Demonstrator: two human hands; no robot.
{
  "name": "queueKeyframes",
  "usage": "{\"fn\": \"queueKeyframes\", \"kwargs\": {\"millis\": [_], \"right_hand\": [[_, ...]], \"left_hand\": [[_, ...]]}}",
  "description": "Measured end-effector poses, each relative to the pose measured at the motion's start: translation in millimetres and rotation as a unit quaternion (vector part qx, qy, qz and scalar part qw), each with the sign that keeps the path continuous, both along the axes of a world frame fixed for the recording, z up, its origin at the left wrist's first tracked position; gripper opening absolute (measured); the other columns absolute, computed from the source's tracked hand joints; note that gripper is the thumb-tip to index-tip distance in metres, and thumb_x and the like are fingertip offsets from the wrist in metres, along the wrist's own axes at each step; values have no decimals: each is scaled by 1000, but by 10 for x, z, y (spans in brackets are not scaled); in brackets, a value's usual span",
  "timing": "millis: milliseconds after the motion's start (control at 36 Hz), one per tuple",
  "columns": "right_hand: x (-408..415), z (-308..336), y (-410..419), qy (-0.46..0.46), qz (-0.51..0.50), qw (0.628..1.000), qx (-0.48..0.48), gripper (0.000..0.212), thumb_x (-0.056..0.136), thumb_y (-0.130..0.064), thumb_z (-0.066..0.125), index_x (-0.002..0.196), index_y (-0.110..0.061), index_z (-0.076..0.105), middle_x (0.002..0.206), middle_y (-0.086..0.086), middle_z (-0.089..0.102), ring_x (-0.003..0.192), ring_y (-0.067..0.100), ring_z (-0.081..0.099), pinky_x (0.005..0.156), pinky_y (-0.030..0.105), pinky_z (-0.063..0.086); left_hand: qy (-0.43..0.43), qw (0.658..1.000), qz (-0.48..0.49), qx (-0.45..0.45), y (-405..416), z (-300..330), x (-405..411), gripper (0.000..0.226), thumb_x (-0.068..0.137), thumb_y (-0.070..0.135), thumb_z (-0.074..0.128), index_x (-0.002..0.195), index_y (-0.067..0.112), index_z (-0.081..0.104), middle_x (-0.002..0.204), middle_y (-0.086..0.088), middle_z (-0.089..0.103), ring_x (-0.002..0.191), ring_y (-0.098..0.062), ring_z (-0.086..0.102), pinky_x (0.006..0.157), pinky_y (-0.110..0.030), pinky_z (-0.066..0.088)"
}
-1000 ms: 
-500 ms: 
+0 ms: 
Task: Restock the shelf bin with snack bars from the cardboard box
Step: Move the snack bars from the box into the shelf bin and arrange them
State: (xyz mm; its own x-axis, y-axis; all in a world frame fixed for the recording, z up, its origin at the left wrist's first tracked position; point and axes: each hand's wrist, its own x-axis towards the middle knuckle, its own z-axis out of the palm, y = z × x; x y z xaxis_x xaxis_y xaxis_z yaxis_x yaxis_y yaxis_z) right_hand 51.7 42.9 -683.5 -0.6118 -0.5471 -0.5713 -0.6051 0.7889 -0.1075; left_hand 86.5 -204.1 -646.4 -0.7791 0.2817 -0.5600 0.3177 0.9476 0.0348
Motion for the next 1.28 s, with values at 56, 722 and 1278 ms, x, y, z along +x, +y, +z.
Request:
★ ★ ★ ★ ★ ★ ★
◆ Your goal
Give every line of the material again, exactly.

◆ Completed exercise
Demonstrator: two human hands; no robot.
{
  "name": "queueKeyframes",
  "usage": "{\"fn\": \"queueKeyframes\", \"kwargs\": {\"millis\": [_], \"right_hand\": [[_, ...]], \"left_hand\": [[_, ...]]}}",
  "description": "Measured end-effector poses, each relative to the pose measured at the motion's start: translation in millimetres and rotation as a unit quaternion (vector part qx, qy, qz and scalar part qw), each with the sign that keeps the path continuous, both along the axes of a world frame fixed for the recording, z up, its origin at the left wrist's first tracked position; gripper opening absolute (measured); the other columns absolute, computed from the source's tracked hand joints; note that gripper is the thumb-tip to index-tip distance in metres, and thumb_x and the like are fingertip offsets from the wrist in metres, along the wrist's own axes at each step; values have no decimals: each is scaled by 1000, but by 10 for x, z, y (spans in brackets are not scaled); in brackets, a value's usual span",
  "timing": "millis: milliseconds after the motion's start (control at 36 Hz), one per tuple",
  "columns": "right_hand: x (-408..415), z (-308..336), y (-410..419), qy (-0.46..0.46), qz (-0.51..0.50), qw (0.628..1.000), qx (-0.48..0.48), gripper (0.000..0.212), thumb_x (-0.056..0.136), thumb_y (-0.130..0.064), thumb_z (-0.066..0.125), index_x (-0.002..0.196), index_y (-0.110..0.061), index_z (-0.076..0.105), middle_x (0.002..0.206), middle_y (-0.086..0.086), middle_z (-0.089..0.102), ring_x (-0.003..0.192), ring_y (-0.067..0.100), ring_z (-0.081..0.099), pinky_x (0.005..0.156), pinky_y (-0.030..0.105), pinky_z (-0.063..0.086); left_hand: qy (-0.43..0.43), qw (0.658..1.000), qz (-0.48..0.49), qx (-0.45..0.45), y (-405..416), z (-300..330), x (-405..411), gripper (0.000..0.226), thumb_x (-0.068..0.137), thumb_y (-0.070..0.135), thumb_z (-0.074..0.128), index_x (-0.002..0.195), index_y (-0.067..0.112), index_z (-0.081..0.104), middle_x (-0.002..0.204), middle_y (-0.086..0.088), middle_z (-0.089..0.103), ring_x (-0.002..0.191), ring_y (-0.098..0.062), ring_z (-0.086..0.102), pinky_x (0.006..0.157), pinky_y (-0.110..0.030), pinky_z (-0.066..0.088)"
}
-1000 ms: 
-500 ms: 
+0 ms: 
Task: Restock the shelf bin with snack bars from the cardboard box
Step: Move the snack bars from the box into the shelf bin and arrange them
State: (xyz mm; its own x-axis, y-axis; all in a world frame fixed for the recording, z up, its origin at the left wrist's first tracked position; point and axes: each hand's wrist, its own x-axis towards the middle knuckle, its own z-axis out of the palm, y = z × x; x y z xaxis_x xaxis_y xaxis_z yaxis_x yaxis_y yaxis_z) right_hand 51.7 42.9 -683.5 -0.6118 -0.5471 -0.5713 -0.6051 0.7889 -0.1075; left_hand 86.5 -204.1 -646.4 -0.7791 0.2817 -0.5600 0.3177 0.9476 0.0348
Motion for the next 1.28 s, with values at 56, 722 and 1278 ms, x, y, z along +x, +y, +z.
Request:

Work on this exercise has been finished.